### Goal of the exercise
Exclude the pictures, then repeat the remaining data exactly.

----

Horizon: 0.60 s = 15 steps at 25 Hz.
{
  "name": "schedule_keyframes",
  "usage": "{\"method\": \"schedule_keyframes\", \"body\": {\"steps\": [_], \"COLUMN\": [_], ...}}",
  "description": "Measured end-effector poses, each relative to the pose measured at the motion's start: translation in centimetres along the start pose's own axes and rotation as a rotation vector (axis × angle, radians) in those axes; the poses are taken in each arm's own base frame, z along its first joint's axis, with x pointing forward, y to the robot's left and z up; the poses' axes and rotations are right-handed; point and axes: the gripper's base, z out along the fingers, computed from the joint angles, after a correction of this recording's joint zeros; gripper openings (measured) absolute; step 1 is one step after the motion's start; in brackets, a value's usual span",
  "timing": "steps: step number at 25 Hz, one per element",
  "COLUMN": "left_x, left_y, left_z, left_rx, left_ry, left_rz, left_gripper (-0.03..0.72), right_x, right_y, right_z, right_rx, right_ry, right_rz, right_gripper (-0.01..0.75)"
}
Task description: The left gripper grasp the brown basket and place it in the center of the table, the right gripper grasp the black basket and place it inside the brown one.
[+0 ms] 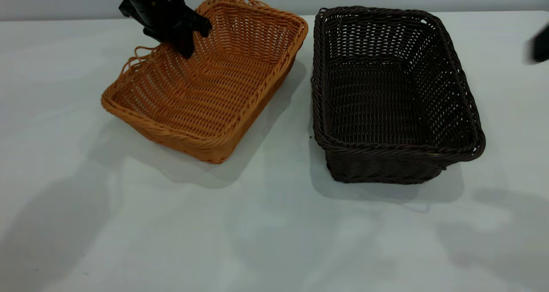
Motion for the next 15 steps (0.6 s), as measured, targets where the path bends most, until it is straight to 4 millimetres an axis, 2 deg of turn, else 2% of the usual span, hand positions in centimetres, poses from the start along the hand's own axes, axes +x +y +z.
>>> {"method": "schedule_keyframes", "body": {"steps": [4, 7, 10, 15], "left_x": [-0.4, -1.4, -2.8, -4.3], "left_y": [0.0, 0.2, 0.4, 0.7], "left_z": [-0.3, -1.3, -3.3, -5.7], "left_rx": [0.001, 0.003, 0.000, -0.010], "left_ry": [-0.016, -0.020, -0.046, -0.103], "left_rz": [0.002, 0.002, 0.004, 0.006], "left_gripper": [0.084, 0.083, 0.081, 0.081], "right_x": [-0.4, -0.4, -0.2, -0.4], "right_y": [0.3, 0.2, -0.3, -1.6], "right_z": [4.8, 8.3, 10.8, 13.7], "right_rx": [-0.064, -0.078, -0.085, -0.080], "right_ry": [0.093, 0.130, 0.153, 0.127], "right_rz": [0.079, 0.182, 0.265, 0.453], "right_gripper": [0.576, 0.576, 0.576, 0.576]}}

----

### Problem solution
Horizon: 0.60 s = 15 steps at 25 Hz.
{
  "name": "schedule_keyframes",
  "usage": "{\"method\": \"schedule_keyframes\", \"body\": {\"steps\": [_], \"COLUMN\": [_], ...}}",
  "description": "Measured end-effector poses, each relative to the pose measured at the motion's start: translation in centimetres along the start pose's own axes and rotation as a rotation vector (axis × angle, radians) in those axes; the poses are taken in each arm's own base frame, z along its first joint's axis, with x pointing forward, y to the robot's left and z up; the poses' axes and rotations are right-handed; point and axes: the gripper's base, z out along the fingers, computed from the joint angles, after a correction of this recording's joint zeros; gripper openings (measured) absolute; step 1 is one step after the motion's start; in brackets, a value's usual span",
  "timing": "steps: step number at 25 Hz, one per element",
  "COLUMN": "left_x, left_y, left_z, left_rx, left_ry, left_rz, left_gripper (-0.03..0.72), right_x, right_y, right_z, right_rx, right_ry, right_rz, right_gripper (-0.01..0.75)"
}
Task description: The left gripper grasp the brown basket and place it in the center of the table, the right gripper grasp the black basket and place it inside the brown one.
[+0 ms] 
Motion for the next 15 steps (0.6 s), as measured, targets where the path bends most, until it is straight to 4 millimetres an axis, 2 deg of turn, else 2% of the usual span, hand positions in centimetres, poses from the start along the hand's own axes, axes +x +y +z.
>>> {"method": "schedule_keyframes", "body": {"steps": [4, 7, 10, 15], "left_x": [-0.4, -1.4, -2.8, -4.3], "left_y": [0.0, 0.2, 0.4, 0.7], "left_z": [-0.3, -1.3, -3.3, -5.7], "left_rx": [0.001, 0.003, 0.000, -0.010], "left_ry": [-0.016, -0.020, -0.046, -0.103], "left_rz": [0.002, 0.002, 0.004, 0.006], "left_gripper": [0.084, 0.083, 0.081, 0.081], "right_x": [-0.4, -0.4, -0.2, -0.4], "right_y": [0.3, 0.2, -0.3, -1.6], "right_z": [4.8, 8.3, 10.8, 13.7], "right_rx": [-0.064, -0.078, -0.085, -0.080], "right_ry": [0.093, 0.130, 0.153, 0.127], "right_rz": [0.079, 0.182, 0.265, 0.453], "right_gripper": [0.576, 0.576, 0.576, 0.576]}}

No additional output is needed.